§ **Dataset items**
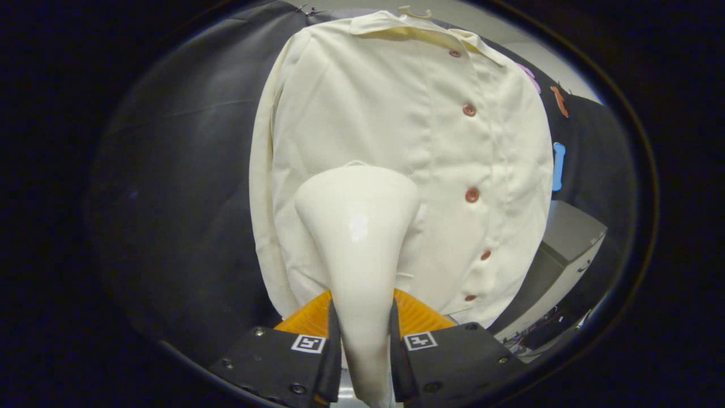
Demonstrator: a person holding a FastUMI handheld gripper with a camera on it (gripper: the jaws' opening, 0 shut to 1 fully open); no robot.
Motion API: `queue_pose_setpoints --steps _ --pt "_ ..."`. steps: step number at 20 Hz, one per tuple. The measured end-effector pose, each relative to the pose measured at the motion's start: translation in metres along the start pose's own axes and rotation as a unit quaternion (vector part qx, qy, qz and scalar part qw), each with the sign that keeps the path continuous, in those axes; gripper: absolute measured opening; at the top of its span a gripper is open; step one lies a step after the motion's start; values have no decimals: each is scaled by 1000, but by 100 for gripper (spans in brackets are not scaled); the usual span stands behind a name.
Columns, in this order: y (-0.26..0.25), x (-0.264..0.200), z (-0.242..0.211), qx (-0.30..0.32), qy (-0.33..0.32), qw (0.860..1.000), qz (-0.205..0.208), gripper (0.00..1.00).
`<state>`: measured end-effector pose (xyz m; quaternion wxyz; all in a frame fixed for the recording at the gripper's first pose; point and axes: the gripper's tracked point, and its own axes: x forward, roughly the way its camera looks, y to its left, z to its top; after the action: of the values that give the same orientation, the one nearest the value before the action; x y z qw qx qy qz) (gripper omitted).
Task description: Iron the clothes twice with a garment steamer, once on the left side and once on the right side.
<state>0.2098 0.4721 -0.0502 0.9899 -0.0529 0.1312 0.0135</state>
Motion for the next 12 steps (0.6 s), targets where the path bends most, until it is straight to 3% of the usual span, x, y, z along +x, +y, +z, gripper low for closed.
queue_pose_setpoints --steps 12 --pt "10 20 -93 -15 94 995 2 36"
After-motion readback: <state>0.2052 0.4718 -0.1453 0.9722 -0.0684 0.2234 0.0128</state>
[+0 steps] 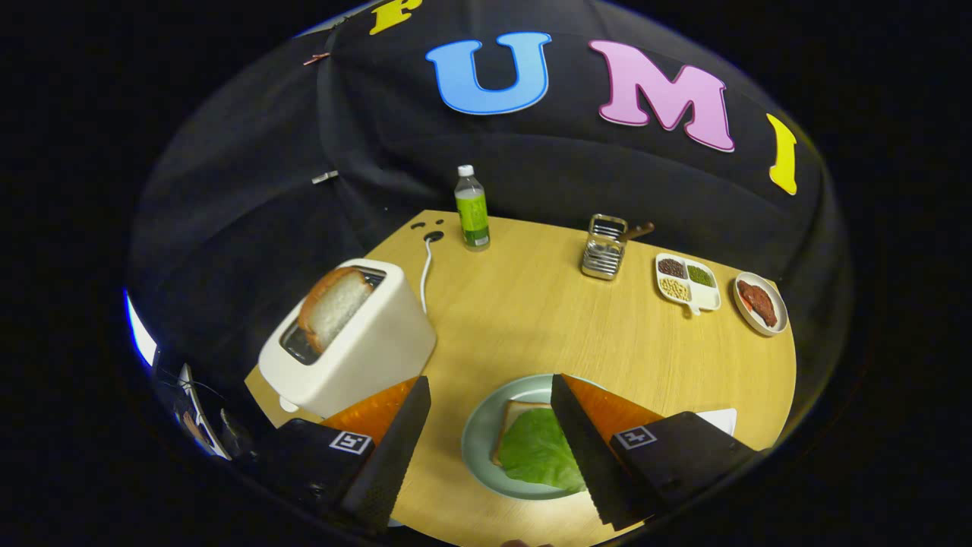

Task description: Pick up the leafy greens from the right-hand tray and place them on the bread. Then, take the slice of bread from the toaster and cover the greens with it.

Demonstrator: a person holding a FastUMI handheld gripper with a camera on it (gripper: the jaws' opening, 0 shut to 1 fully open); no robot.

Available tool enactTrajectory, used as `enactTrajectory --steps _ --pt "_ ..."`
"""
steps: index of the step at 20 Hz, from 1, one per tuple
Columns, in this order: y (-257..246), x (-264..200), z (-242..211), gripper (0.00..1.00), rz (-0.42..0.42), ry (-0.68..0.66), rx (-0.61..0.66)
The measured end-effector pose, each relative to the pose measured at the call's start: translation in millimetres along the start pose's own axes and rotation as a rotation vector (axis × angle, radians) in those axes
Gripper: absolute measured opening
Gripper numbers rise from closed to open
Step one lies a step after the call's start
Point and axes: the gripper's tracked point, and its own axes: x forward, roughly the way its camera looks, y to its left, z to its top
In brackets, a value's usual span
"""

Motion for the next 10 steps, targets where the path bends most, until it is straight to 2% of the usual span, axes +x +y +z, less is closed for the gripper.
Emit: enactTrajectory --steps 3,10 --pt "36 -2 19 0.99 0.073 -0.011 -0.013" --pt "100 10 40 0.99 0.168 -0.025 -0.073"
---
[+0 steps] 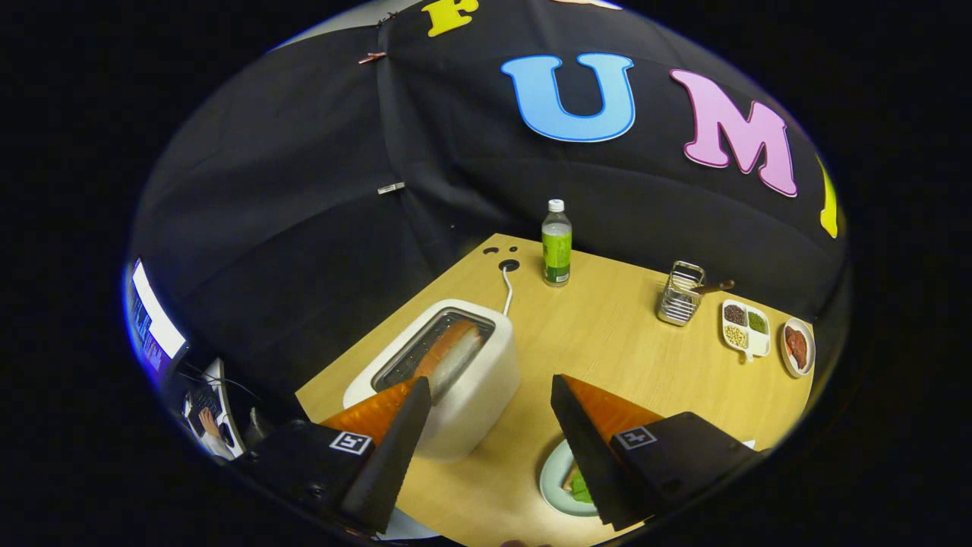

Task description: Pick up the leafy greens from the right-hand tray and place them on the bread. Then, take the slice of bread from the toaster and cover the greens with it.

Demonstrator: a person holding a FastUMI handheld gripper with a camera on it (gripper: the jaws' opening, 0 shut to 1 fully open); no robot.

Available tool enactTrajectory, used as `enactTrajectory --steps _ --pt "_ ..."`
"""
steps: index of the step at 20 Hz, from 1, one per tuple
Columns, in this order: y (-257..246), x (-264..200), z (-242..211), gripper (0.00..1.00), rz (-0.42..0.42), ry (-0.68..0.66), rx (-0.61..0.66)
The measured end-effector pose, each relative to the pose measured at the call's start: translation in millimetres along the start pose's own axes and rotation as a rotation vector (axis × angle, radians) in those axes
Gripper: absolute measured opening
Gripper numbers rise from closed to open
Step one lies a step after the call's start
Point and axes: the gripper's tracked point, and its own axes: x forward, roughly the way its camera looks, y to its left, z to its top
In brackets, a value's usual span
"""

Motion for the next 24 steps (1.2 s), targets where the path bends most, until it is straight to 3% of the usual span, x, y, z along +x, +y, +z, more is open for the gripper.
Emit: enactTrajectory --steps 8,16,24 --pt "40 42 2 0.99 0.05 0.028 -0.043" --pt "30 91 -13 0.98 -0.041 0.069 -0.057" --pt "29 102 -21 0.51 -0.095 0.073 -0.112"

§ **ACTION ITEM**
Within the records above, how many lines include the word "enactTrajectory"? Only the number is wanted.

§ **WRITTEN RESPONSE**
4